* What this task involves
Retype, exactly as they appear below, the lines between the line holding "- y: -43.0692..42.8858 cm" and the line holding "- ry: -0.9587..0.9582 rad", both ends included.

* Dataset content

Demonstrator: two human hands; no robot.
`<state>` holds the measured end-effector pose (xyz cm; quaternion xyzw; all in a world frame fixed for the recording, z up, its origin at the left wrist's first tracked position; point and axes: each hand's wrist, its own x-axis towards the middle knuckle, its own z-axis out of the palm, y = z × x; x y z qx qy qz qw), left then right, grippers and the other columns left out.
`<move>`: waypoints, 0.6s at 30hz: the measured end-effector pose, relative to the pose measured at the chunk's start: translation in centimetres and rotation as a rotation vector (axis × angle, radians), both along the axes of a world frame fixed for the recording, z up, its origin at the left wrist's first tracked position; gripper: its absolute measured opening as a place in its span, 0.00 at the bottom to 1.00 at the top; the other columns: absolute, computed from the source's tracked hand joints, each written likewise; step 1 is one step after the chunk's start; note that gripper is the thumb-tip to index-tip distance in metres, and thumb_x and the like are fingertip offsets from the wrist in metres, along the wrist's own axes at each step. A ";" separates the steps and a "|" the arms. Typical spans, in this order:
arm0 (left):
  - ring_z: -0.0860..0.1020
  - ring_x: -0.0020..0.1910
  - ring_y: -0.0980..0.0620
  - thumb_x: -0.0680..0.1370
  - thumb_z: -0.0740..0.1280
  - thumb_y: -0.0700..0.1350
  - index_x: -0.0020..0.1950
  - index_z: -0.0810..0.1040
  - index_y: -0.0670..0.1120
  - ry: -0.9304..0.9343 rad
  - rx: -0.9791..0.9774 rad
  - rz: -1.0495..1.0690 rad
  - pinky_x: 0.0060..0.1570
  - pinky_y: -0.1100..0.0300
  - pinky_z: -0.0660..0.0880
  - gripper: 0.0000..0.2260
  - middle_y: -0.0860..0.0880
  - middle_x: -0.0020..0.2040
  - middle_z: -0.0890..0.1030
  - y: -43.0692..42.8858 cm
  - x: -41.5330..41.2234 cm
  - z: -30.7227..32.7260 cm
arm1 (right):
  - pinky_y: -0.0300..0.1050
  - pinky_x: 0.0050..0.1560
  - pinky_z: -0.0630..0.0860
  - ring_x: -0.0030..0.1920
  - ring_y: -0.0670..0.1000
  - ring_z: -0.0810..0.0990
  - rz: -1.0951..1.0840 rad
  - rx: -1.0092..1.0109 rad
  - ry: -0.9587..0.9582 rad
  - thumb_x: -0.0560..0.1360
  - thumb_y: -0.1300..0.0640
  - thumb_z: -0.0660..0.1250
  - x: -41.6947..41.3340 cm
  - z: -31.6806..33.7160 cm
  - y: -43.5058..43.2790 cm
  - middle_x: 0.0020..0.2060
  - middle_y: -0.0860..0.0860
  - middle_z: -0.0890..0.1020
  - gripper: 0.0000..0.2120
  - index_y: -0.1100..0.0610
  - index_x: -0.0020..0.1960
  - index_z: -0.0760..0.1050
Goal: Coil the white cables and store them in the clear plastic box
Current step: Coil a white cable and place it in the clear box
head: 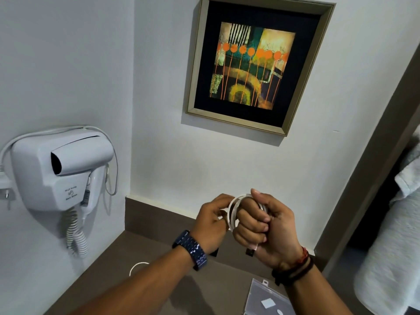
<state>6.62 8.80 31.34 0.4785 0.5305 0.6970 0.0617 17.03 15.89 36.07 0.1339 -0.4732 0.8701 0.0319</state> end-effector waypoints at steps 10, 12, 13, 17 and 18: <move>0.80 0.46 0.49 0.73 0.63 0.52 0.51 0.81 0.39 -0.424 -0.028 -0.383 0.47 0.58 0.79 0.18 0.46 0.43 0.84 0.1 0.6 -0.7 | 0.37 0.19 0.50 0.16 0.48 0.52 -0.106 -0.050 -0.001 0.74 0.53 0.61 0.6 -1.0 1.9 0.17 0.49 0.56 0.22 0.53 0.25 0.55; 0.79 0.46 0.46 0.70 0.68 0.57 0.50 0.81 0.40 -0.363 -0.054 -0.362 0.50 0.50 0.77 0.21 0.44 0.44 0.83 0.3 0.4 -0.9 | 0.37 0.20 0.49 0.16 0.48 0.51 -0.112 -0.049 0.000 0.74 0.53 0.61 0.6 -1.2 2.0 0.17 0.49 0.56 0.23 0.54 0.25 0.55; 0.79 0.46 0.46 0.68 0.71 0.56 0.50 0.82 0.42 -0.322 -0.067 -0.338 0.51 0.48 0.76 0.20 0.45 0.44 0.83 0.4 0.4 -0.9 | 0.37 0.20 0.50 0.16 0.48 0.52 -0.115 -0.047 -0.001 0.74 0.53 0.61 0.6 -1.2 2.1 0.17 0.49 0.56 0.23 0.54 0.25 0.55; 0.81 0.41 0.54 0.67 0.71 0.46 0.44 0.83 0.46 -0.291 -0.092 -0.264 0.43 0.63 0.78 0.08 0.53 0.38 0.85 0.6 0.2 -0.6 | 0.38 0.19 0.54 0.16 0.48 0.53 -0.107 -0.055 -0.004 0.75 0.54 0.59 0.8 -1.8 2.6 0.17 0.49 0.56 0.22 0.54 0.25 0.56; 0.80 0.40 0.56 0.69 0.70 0.43 0.43 0.83 0.46 -0.280 -0.106 -0.259 0.42 0.65 0.77 0.05 0.54 0.37 0.84 0.6 0.3 -0.5 | 0.38 0.19 0.54 0.15 0.48 0.53 -0.113 -0.054 -0.008 0.75 0.54 0.58 0.8 -1.9 2.7 0.17 0.49 0.56 0.22 0.54 0.25 0.56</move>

* Exercise solution
  - y: -43.0692..42.8858 cm
  - x: -41.5330..41.2234 cm
  - z: -30.7227..32.7260 cm
arm1 (right):
  - pinky_y: -0.0300..0.1050
  - pinky_x: 0.0050..0.1560
  - pinky_z: -0.0630..0.0860
  - ring_x: -0.0030..0.1920
  - ring_y: -0.0670..0.1000
  - ring_z: -0.0810..0.0990
  - rz: -1.0951..1.0840 rad
  - rx: -1.0092..1.0109 rad
  - ry: -0.9587..0.9582 rad

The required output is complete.